The contract for sale becomes activated once contracts are exchanged between seller and buyer.
Advantages of Buying by Private Treaty
- Unlike Auction sales, there is usually a cooling off period. This means that you’re able to cancel the sale and back out if you have second thoughts regarding the purchase. This is also very useful if you discover that there’s an unforeseen problem with the property that wasn’t detected during conveyancing.
- You’re less likely to be adversely influenced by the auction environment and make offers beyond what you can afford, or what you rationally value the property at. Auctions are notorious for encouraging people to bid beyond their top price – the frantic nature of the auction process, coupled with the direct competition with other bidders can throw even the most calm and calculated bidder off. It’s easier to stay composed and make sensible decisions when considering buying by private treaty.
Disadvantages of Buying by Private Treaty
- Just because you’re not at auction doesn’t mean you’re getting the best price!

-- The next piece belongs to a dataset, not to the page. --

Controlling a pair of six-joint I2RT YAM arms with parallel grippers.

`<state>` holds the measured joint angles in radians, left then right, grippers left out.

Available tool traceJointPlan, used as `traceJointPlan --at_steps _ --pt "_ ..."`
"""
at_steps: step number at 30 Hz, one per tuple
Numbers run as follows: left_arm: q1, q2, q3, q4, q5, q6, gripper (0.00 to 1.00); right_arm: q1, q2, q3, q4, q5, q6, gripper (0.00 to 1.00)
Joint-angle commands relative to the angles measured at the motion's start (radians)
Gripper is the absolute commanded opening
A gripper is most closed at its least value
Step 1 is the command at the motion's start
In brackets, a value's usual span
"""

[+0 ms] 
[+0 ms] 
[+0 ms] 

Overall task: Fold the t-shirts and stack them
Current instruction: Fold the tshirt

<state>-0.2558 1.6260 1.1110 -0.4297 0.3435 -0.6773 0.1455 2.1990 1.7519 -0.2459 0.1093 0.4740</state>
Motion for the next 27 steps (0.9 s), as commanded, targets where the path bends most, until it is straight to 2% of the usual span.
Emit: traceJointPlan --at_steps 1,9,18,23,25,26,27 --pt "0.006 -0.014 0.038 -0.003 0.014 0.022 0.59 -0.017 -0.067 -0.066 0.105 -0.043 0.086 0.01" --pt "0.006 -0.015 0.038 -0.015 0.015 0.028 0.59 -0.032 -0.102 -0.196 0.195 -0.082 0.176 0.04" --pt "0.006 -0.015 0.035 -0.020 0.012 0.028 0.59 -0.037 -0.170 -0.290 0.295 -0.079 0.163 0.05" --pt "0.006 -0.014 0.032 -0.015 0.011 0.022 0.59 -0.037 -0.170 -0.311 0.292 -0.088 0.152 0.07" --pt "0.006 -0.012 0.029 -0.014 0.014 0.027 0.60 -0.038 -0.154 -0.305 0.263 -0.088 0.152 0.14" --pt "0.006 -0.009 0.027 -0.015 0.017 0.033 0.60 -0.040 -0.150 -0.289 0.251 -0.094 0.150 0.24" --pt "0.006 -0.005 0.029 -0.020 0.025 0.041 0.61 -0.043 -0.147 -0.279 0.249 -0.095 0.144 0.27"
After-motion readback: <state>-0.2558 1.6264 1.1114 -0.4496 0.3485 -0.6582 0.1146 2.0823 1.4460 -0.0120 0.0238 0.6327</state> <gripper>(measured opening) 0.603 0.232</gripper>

Vendors can (and will) list properties at sale prices higher than the minimum they’d be willing to accept. Getting the property at the lowest possible price takes skill in negotiation and a good dose of lucky timing. Also, sometimes a property is just overpriced – you won’t be able to get a good deal no matter how well you negotiate. The more research you’ve done into the market, the more you’ll be able to spot overpriced and undervalued properties.
- The deal is not done until contracts are exchanged, even if your offer is accepted. In NSW it’s perfectly legal for Vendors to sell the property to another party without giving you the chance to increase your offer. This is known as “gazumping”, and can end up being real waste of your time and effort. If you can go through the necessary proceedings as quickly as possible once you’ve accepted an offer, then you minimise the risk of losing the deal. This is where good solicitors are a real asset – they’ll be able to quickly but thoroughly review the contract and help you get the property you’re after.
The Deposit on Exchange of Contract is usually 10% of the Purchase Price. However, this DOES NOT MEAN the deposit must be 10%! There is no legal requirement for 10% specifically, even though it is very common. Deposits are generally negotiated between seller and buyer, or more commonly, between their professional representatives.
The deposit may be 5%, or any amount agreed upon with the Vendor – even $1 – to make the exchange contract binding at law. However, the Vendor usually requires the proposed Purchaser to provide a “reasonable deposit” to show their bona fides or good faith.